▶ _Exercise requirements_
Across the listing below, count the lines containing "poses". Answer with that number only.

▶ _Information supplied_
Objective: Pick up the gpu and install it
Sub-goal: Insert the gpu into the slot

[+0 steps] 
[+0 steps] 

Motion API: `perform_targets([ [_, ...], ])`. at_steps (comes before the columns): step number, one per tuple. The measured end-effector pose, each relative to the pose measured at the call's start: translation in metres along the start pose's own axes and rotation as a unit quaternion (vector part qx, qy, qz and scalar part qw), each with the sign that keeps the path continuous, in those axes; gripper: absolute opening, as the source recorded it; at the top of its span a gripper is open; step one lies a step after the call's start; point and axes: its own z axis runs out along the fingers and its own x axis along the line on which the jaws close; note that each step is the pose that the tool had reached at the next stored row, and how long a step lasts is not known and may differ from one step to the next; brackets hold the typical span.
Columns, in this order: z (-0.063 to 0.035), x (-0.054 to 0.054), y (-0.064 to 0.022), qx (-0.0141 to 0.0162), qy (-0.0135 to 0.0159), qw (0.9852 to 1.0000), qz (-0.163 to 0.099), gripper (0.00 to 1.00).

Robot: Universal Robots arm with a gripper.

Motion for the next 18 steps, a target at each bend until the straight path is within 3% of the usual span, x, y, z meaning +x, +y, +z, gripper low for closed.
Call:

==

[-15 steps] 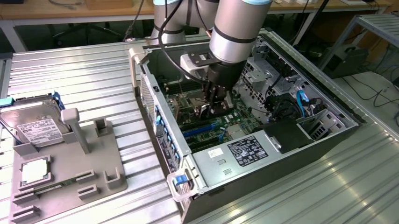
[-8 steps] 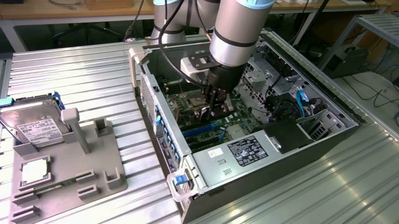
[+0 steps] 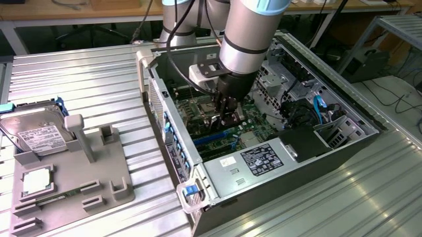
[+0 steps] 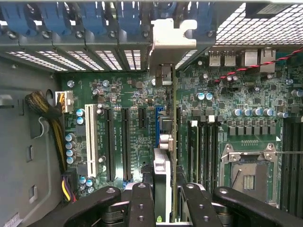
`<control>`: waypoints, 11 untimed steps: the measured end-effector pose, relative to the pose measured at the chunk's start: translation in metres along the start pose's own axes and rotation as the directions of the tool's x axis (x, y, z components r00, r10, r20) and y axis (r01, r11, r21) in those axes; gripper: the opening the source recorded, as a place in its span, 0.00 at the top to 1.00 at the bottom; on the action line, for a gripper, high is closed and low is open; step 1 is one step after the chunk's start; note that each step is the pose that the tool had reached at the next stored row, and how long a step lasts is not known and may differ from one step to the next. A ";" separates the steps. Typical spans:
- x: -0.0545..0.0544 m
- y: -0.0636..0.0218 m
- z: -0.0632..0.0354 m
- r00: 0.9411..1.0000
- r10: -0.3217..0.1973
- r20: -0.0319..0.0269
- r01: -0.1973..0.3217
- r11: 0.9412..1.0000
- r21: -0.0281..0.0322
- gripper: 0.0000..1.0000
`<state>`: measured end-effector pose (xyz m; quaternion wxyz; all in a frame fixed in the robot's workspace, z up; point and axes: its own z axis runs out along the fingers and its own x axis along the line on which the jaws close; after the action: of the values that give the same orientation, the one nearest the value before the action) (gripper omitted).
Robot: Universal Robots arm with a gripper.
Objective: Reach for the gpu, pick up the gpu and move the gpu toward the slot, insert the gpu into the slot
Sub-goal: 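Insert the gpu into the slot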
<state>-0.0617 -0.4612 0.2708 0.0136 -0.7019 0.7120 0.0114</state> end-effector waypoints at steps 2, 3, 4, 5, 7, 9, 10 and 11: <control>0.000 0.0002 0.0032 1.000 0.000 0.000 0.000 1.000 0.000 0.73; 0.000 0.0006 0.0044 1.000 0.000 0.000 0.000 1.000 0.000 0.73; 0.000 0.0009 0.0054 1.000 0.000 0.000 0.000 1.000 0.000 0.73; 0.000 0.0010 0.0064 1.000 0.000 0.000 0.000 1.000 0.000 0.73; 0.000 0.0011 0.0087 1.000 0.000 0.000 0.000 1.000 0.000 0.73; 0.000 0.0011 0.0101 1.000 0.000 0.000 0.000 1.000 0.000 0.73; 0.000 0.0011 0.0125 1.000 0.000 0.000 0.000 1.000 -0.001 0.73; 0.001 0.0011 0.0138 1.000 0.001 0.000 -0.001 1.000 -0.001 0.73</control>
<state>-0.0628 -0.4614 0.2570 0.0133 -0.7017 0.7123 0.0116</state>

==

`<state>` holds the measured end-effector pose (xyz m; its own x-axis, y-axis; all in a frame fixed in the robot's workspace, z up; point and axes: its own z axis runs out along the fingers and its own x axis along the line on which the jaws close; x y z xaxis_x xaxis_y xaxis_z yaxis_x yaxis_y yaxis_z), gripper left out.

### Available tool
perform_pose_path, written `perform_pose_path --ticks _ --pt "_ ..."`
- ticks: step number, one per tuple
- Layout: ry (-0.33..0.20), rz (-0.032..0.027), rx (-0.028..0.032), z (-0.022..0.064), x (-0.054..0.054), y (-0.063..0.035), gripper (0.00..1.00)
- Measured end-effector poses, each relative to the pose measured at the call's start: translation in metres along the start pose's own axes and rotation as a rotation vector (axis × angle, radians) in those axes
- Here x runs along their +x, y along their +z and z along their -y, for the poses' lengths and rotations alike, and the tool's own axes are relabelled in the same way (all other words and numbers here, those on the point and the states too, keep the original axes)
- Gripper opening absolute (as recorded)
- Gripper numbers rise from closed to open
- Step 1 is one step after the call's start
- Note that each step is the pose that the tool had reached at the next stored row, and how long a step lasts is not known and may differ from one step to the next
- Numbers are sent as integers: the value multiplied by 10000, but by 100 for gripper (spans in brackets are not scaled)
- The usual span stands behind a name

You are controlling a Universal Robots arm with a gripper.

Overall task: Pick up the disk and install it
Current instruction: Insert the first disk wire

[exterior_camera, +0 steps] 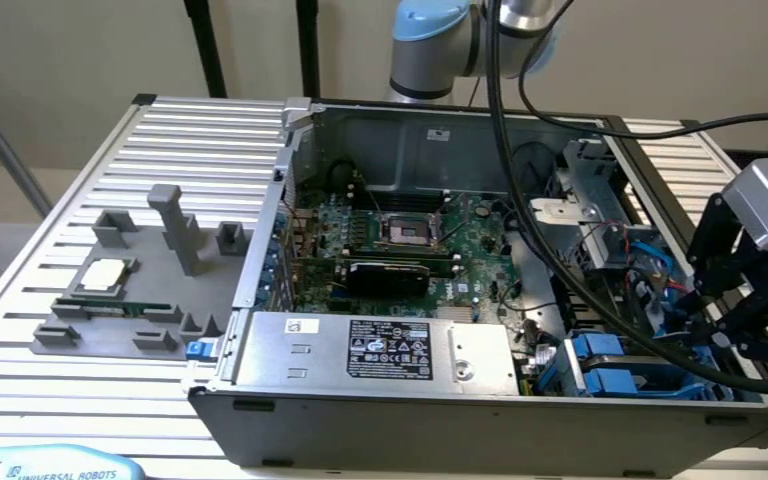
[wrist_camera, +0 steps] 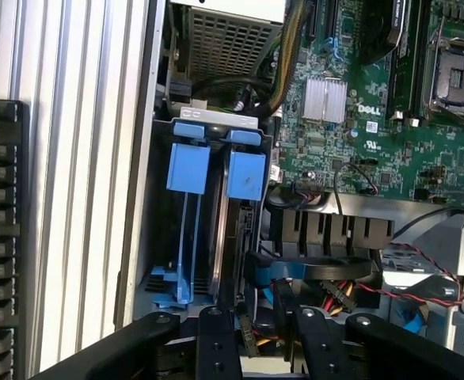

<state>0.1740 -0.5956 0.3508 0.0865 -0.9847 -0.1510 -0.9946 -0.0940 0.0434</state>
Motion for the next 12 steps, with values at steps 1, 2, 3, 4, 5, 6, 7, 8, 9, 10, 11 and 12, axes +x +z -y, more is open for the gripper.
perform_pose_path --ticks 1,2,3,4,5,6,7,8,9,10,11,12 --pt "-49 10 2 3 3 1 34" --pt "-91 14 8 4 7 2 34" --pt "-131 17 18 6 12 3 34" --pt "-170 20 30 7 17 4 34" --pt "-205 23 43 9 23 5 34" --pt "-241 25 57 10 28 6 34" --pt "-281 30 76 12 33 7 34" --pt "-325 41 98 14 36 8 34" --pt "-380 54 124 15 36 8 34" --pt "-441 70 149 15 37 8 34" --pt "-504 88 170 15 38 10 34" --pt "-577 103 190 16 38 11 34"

▶ _Response to this task_
2